Abstract: In the fast-paced world of data science and AI, we will explore how large language models (LLMs) can elevate the development process of Apache Spark™ applications.
We'll demonstrate how LLMs can simplify SQL query creation, data ingestion, and DataFrame transformations, leading to faster development and more precise code that's easier to review and understand. We'll also show how LLMs can assist in creating visualizations and clarifying data insights, making complex data easy to understand.
Furthermore, we'll discuss how LLMs can be used to create user-defined data sources and functions, offering higher adaptability in Apache Spark applications.
Our session, filled with practical examples, highlights the innovative role of LLMs in the realm of Apache Spark development. We invite you to join us in exploring how these advanced language models can drive innovation and boost efficiency in data science and AI.

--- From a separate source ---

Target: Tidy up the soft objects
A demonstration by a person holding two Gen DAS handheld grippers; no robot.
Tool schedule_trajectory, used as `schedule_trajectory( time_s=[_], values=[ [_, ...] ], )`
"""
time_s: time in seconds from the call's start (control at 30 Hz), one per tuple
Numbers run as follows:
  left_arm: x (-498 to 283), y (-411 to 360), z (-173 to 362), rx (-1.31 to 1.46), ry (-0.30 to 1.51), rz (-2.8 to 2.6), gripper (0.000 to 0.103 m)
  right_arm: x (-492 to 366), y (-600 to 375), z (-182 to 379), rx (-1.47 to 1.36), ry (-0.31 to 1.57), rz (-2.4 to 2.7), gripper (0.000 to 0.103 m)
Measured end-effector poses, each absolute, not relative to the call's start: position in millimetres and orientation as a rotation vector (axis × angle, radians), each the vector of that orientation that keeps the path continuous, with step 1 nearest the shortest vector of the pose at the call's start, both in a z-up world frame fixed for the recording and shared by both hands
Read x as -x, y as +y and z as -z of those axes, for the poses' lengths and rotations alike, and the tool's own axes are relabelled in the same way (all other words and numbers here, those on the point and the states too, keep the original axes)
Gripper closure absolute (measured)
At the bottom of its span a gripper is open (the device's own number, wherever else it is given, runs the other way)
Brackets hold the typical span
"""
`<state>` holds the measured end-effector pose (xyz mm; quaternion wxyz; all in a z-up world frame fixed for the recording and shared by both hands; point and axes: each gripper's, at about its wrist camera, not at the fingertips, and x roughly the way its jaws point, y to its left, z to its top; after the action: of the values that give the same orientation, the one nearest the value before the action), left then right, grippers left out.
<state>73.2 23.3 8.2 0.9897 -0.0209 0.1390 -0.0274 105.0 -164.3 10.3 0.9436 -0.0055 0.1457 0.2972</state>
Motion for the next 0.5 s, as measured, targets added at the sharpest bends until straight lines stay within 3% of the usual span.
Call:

The attendees for this session will learn about simplifying open-source Apache Spark code generation using open-source and proprietary LLMs.
Bio: Gengliang Wang, a committed Apache Spark PMC Member and Committer, actively works on important Spark projects including ANSI SQL mode, TIMESTAMP_NTZ data type, and data sources. His contributions extend to enhancing the SQL compiler and UI. In addition, he's engaged in a project using large language models to streamline Spark application development. His work underscores a dedication to improving and making Apache Spark more user-friendly.